Ten Below Zero(46)
I tried to wrap my brain around it. I understood memory loss to some extent, though I’d only lost minutes, not months. I finally understood why Everett had first made me feel sadness. There was sadness tinged in his smiles. The grief I initially read on his face went deeper than his skin.
“I got my GED and went away to college. My parents aren’t the same people they were before. My mom used to be social, she used to have book club and she organized activities for the youth members of her church. Now she works a job that makes her miserable, but she can’t afford to not work, not as a single woman living on her own. My father is mostly absent from my life. He’s still in love with my mom, and he can’t move on from her. My sister is raising my nephew on her own, working odd shifts. They say tragedy brings families together, but all it did was split mine apart. None of us are the same. We smile when we’re together, but we don’t mean it, not really. Being together for holidays is only a reminder of how good we used to be. It’s painful, Parker. To continually know, year after year, that it will never be as good as it was. That by the next year, we’ll have grown further apart.”
I understood then, why he wasn’t fighting the cancer. I didn’t agree with it, but I did understand why. It made me uncomfortable, to hear of Everett’s tragedies. Which was confusing itself, as I usually lived for that kind of entertainment. It was all I lived for really: people watching. But with the visit to the ghost town and hearing of Everett’s life with and after cancer, I felt like I’d more than just observed someone else’s life.
“Nothing to say to that? Have I depressed you?”
My eyes turned back to Everett. I didn’t know what to say, so instead I leaned in and gave him a kiss. It was tentative, as I was unsure if it was the right reaction to what he said. Just when I was about to pull away, he cupped a hand behind my head and pulled me closer.
His hand fisted in my hair as we kissed. Despite the grip on my hair, he kissed me leisurely. As one might savor a rare treat. But I was hungry, desperate. A fire had been smoldering all day long, sparking with each look he gave me. I didn’t have the patience to savor. I wanted to devour.

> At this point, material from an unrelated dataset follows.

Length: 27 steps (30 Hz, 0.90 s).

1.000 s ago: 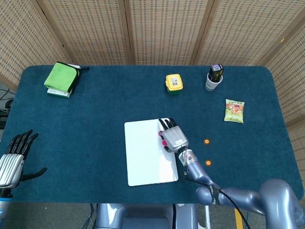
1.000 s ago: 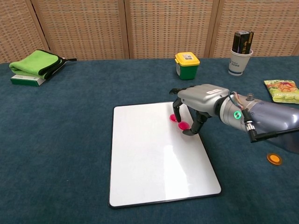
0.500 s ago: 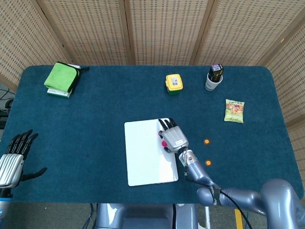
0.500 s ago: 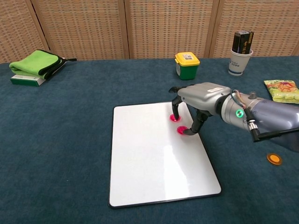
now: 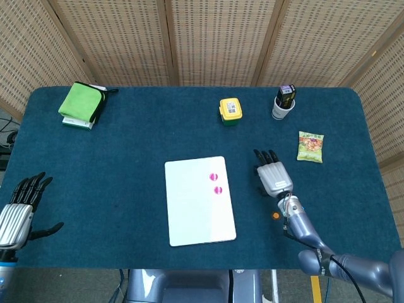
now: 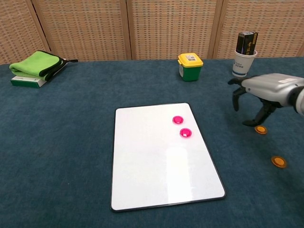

I climbed on top of him and whipped my shirt off, tossing it off the bed. Everett’s hands went to my hips, squeezing, before moving up my torso to my chest, tugging on the center of my bra. “Get this off.” He all but growled it.
I leaned forward, capturing his mouth with a kiss. I tasted impatience and heady desire on his lips. I was drunk with it.
His hands scaled my spine until the met the clasp of bra and a second later, he was ripping it off of me. His fingers moved around to my breasts and squeezed before he flicked my nipples with his thumbs. My back arched in response and Everett took the opportunity to flip me onto my back, so he was on top of me. His lips met mine again and again while he took care of the rest of our clothing. My nails grazed down his chest when he was over me again. His hair was hanging over his face, his lips were swollen and he was breathing heavily.
“Are you okay?” I asked, seeing a trickle of sweat on his brow.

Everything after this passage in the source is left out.